(Your goal): Say how many lines of the entries below include "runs", giving nothing but that number.

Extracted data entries
◇ ◇ ◇

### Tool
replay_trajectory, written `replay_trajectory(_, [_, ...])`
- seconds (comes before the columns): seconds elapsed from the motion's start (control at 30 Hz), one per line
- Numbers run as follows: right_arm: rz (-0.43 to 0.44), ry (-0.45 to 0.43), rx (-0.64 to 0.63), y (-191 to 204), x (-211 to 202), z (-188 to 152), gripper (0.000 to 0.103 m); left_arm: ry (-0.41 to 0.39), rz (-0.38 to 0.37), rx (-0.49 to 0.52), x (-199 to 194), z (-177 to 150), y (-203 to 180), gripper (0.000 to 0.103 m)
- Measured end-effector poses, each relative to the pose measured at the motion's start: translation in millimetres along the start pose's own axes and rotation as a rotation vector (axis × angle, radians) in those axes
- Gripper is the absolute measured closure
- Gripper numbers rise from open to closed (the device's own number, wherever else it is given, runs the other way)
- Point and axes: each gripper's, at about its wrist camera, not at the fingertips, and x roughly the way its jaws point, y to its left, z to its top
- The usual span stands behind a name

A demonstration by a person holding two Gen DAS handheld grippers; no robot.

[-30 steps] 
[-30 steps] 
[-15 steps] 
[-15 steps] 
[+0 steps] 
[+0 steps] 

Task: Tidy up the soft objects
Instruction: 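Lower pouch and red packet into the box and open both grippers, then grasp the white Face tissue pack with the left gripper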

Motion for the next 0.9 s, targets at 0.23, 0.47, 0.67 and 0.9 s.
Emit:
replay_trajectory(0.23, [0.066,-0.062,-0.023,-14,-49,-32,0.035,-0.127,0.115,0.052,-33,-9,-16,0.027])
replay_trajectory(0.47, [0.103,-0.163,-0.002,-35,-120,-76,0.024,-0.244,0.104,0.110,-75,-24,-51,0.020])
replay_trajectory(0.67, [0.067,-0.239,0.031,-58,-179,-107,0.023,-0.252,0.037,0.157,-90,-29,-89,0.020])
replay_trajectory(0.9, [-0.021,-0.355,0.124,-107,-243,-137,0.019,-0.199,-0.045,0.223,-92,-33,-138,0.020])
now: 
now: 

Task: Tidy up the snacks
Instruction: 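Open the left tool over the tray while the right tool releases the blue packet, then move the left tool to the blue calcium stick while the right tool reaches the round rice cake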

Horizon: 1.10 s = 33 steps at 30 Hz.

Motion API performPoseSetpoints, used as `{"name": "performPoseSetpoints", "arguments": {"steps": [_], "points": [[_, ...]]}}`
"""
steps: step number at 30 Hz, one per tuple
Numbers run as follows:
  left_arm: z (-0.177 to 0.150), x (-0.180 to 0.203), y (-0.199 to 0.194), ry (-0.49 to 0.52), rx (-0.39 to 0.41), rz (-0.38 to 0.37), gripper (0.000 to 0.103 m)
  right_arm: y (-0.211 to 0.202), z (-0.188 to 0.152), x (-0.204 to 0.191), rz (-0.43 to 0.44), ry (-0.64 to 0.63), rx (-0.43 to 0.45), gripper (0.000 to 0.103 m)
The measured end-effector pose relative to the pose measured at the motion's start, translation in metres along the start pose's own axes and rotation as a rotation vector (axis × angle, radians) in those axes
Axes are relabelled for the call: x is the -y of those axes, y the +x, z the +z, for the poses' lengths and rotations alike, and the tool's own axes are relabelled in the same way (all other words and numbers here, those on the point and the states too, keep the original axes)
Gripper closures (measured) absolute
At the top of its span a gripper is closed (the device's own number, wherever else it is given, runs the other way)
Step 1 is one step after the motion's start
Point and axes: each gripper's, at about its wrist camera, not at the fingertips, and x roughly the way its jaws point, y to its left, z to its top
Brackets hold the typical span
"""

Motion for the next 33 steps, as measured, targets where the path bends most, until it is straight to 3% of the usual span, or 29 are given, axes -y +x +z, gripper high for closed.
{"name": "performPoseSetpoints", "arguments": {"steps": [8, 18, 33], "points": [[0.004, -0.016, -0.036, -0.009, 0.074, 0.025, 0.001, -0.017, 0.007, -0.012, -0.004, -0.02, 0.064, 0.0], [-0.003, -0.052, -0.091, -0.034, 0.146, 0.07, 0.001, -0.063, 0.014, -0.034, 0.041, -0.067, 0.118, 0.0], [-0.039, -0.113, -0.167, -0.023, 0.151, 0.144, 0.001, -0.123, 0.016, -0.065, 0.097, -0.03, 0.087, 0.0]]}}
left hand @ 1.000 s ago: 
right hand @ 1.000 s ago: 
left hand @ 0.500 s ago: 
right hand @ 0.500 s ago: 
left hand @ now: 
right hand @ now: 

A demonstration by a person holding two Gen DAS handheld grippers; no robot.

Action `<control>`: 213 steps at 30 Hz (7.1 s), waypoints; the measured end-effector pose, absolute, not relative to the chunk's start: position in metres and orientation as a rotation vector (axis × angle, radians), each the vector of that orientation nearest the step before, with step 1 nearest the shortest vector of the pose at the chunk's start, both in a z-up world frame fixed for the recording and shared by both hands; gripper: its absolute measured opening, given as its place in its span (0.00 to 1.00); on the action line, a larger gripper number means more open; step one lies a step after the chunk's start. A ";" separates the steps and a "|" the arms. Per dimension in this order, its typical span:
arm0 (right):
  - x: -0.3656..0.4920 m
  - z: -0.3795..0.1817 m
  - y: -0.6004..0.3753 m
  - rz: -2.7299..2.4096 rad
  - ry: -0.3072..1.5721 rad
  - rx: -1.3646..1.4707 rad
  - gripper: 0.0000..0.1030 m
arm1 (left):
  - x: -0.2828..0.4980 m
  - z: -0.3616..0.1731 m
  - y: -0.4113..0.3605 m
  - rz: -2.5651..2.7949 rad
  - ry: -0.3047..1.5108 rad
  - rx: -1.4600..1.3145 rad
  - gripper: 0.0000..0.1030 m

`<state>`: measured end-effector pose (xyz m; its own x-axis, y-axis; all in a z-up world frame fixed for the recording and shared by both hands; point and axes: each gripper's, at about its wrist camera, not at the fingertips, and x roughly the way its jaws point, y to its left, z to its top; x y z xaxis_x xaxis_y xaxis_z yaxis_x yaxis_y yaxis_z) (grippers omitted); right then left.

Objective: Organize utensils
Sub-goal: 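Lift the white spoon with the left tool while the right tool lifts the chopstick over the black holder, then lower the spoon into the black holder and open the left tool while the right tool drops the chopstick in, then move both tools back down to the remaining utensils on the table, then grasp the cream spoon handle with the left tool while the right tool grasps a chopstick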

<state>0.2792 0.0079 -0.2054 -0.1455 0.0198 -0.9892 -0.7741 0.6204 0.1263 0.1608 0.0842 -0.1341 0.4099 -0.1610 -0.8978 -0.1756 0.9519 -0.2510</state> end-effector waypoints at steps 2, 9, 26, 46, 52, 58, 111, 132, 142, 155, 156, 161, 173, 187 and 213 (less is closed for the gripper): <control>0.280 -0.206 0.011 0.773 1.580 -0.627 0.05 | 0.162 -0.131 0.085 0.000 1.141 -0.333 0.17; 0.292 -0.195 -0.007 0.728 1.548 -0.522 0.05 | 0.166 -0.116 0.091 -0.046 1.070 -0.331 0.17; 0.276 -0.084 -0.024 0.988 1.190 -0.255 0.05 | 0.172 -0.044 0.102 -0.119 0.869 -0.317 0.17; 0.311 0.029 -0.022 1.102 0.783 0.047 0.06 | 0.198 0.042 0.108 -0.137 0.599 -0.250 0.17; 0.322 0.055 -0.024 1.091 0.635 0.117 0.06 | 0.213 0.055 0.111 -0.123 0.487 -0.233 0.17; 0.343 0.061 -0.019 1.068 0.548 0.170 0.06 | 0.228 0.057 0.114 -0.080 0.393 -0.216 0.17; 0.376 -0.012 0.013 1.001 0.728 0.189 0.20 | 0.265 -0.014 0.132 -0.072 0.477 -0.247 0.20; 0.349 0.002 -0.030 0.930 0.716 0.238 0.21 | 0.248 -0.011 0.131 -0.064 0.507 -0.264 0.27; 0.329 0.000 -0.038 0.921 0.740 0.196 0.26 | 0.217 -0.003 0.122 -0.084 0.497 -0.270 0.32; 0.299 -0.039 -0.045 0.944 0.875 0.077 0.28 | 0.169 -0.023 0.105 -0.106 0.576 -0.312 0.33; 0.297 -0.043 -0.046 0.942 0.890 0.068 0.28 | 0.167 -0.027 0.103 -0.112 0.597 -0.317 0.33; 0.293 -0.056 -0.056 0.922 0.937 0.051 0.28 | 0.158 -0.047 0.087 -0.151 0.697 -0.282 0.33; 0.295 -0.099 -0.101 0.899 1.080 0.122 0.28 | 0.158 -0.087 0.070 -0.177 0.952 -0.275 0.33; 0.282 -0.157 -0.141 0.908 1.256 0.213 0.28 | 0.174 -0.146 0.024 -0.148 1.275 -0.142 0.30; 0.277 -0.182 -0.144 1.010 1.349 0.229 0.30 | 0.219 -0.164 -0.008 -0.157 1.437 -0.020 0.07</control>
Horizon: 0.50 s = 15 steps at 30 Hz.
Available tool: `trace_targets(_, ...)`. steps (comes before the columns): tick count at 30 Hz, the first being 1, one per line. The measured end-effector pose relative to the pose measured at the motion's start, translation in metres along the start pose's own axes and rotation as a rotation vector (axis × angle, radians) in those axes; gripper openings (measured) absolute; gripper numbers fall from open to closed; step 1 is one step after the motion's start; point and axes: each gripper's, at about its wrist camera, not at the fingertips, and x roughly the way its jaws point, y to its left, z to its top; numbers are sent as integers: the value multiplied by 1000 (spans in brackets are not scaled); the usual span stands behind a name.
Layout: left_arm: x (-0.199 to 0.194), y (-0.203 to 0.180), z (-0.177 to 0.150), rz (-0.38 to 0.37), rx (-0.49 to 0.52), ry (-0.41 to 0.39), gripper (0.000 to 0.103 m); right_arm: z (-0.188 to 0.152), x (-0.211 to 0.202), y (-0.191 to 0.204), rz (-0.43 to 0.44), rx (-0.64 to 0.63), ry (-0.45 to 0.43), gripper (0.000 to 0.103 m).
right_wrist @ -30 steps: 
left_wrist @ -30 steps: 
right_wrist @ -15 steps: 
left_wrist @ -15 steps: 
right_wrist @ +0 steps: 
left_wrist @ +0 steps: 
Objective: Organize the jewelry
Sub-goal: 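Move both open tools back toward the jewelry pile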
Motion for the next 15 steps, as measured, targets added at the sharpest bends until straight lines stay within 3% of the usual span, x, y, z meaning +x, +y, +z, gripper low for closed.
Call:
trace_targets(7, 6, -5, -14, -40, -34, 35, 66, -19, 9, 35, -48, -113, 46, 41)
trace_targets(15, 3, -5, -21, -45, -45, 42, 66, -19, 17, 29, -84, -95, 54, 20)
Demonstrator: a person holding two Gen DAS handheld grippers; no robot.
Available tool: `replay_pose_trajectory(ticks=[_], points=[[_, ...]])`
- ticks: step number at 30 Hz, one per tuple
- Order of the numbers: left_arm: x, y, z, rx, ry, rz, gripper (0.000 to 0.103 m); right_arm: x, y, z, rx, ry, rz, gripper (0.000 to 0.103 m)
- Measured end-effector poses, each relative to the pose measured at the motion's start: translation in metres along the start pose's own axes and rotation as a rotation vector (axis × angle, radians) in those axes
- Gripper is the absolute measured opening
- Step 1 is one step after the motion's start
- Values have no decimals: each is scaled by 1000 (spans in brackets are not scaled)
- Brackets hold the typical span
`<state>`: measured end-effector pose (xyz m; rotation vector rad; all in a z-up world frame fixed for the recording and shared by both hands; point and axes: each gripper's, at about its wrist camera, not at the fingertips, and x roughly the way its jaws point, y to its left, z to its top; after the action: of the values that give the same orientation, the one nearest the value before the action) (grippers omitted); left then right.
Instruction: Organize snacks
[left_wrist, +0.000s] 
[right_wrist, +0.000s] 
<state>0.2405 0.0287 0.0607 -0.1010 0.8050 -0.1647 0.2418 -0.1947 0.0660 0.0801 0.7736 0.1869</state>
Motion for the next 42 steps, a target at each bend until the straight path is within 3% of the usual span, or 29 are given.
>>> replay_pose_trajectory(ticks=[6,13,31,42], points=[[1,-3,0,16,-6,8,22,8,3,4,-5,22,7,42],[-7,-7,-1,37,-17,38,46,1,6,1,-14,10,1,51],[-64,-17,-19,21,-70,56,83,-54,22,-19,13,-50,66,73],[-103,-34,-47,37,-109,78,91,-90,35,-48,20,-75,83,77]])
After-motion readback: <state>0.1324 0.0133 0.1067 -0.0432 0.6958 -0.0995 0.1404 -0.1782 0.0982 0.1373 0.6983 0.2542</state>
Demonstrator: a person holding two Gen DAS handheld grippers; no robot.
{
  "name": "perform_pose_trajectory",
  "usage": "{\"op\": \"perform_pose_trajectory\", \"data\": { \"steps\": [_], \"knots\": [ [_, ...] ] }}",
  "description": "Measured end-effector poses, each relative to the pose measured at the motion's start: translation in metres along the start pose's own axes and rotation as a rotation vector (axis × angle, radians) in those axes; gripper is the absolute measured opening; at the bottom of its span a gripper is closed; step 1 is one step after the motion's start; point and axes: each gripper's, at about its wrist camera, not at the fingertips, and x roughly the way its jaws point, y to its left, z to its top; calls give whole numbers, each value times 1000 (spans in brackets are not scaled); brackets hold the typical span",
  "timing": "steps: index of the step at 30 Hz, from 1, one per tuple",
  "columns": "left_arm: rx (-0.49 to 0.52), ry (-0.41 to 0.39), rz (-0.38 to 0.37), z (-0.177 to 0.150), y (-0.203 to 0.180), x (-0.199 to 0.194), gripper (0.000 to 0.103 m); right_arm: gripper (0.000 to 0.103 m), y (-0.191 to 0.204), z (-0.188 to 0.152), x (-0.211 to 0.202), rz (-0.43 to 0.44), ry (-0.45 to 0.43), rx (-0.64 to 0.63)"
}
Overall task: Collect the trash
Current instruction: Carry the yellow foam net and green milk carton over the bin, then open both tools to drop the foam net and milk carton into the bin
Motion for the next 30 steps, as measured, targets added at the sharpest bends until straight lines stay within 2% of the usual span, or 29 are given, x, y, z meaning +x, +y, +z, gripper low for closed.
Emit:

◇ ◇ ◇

(Exercise output): 2